EXERCISE OBJECTIVE: Could every line below be transcribed exactly, with the pictures dropped?

SUPPLIED DATA:
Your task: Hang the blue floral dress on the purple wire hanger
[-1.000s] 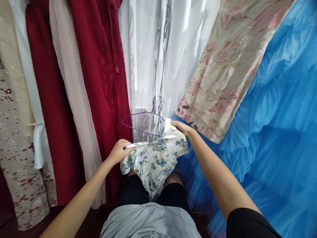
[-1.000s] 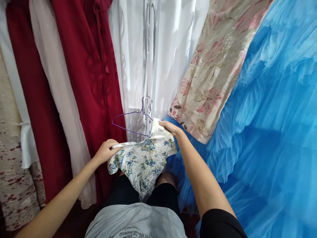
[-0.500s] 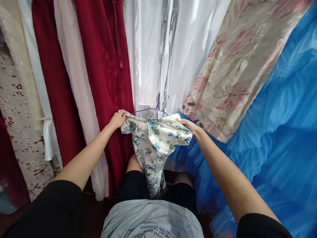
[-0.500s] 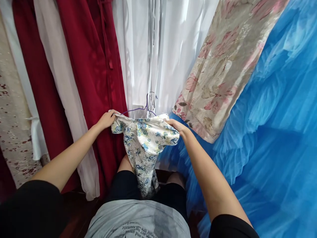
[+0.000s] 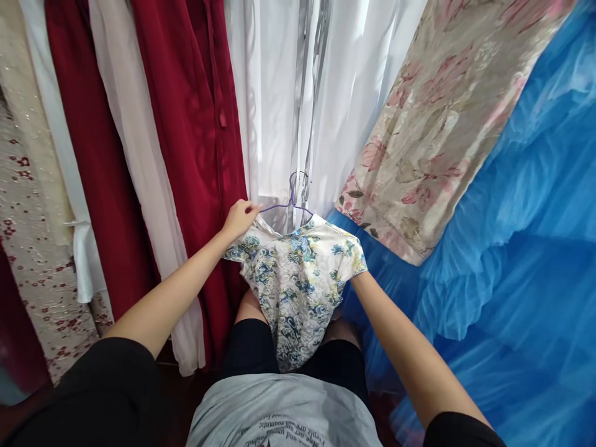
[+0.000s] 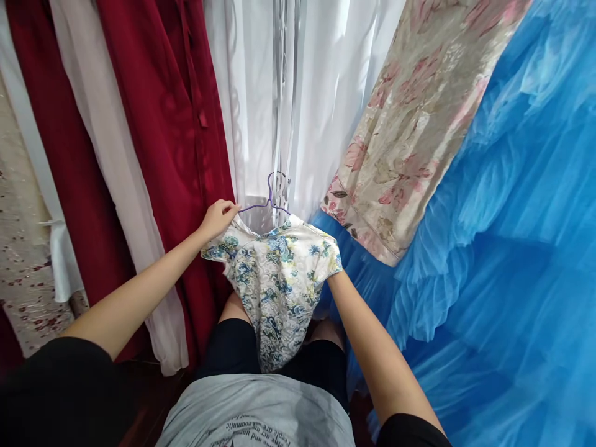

WRITTEN ANSWER:
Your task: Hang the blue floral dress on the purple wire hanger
[-1.000s] 
[-1.000s] 
[-0.500s] 
[-0.500s] 
[+0.000s] 
[+0.000s] 

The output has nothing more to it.